Nicholas Carr’s chapter “Hal and Me”, from The Shallows, delves into how the arrival of Net changed how we read as a whole. Before the Net was developed, reading was different. Instead of quickly searching for texts online, skimming through searching for ideas prevalent to the reader and moving on to the next source, people would read their texts; books and sources throughout. Regardless of this, the Net has become a necessity, people having to make trade-offs that come with convenience of material readily available. Our style of life, let alone style of reading has dramatically changed. Similarly, in Clive Thompson’s “Smarter Than You Think”, Thompson focuses on the evolution of chess and how computers have played a controversial role, while “furthering” the sport if you will. Chess was once a sport where a grand master could not beat a supercomputer, IBM’s Deep Blue. With the expansion of the sport and changing times however, it has become a sport where two people, amatuers with all do respect, and a few computers can do what a grand master could not. Bring down a supercomputer. It has also become a sport where one can become a grand master before they are a teenager.

Keywords used by Carr are chipping away, the way I think has changed, and skilled hunter. Keywords used by Thompson are changes, refine, and infinite memory.

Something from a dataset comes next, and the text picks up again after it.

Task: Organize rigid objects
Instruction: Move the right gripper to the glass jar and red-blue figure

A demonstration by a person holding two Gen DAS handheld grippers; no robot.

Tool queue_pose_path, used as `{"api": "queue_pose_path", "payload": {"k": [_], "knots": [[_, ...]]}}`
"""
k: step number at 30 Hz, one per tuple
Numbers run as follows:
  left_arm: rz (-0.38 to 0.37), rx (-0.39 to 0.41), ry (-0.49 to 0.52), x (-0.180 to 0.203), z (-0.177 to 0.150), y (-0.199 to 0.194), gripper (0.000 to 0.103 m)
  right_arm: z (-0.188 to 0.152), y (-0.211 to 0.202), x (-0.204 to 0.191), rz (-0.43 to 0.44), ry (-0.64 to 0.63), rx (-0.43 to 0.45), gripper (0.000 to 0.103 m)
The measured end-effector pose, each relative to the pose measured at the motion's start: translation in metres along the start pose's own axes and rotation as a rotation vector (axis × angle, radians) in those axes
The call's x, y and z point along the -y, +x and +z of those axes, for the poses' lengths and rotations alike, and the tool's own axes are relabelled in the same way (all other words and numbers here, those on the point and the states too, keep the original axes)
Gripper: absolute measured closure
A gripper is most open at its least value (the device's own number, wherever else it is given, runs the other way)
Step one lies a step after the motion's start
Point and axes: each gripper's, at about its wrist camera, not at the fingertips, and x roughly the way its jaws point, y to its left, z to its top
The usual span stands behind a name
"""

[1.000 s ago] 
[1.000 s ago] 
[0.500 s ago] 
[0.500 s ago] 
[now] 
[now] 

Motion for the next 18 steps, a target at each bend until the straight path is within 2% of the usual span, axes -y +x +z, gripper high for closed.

While the internet is a great source of material, it has to be used in the right manner. Carr writes, “And what the Net seems to be doing is chipping away my capacity for concentration and contemplation.” This can have two main takeaways. One which Carr discussed is that in the age of the Net we tend to skim readings only looking for what we need and going onto the next source when we either cannot find what we are looking for or we need to find more. Another idea that was not mentioned but is very relevant is it is not healthy to look at a computer screen for that much every day. Peoples eyes start to glaze over and after enough reading most times they do not fully comprehend what they have just read and need to go over it and read it a second time. It is both efficient in convenience but inefficient in efficiency. Something similar can be said for what Thompson wrote about. The internet, access to chess software and computers can be both good and bad for the sport. One instance of it being bad can be found when Thompson writes “During tense moments, he [Christoph Natsidis] kept vanishing for long bathroom visits; the referee, suspicious, discovered Natsidis entering moves into a piece of chess software on his smartphone.” He later compared it to PED scandals in sports, causing more harm than good and giving a reason for it not to be allowed. Conversely, computers are a great source of information, “computers took over the library’s role and bested it.” Computers allowed for people to try new things against computer software that would have taken many human vs. human mathes to figure out and perfect.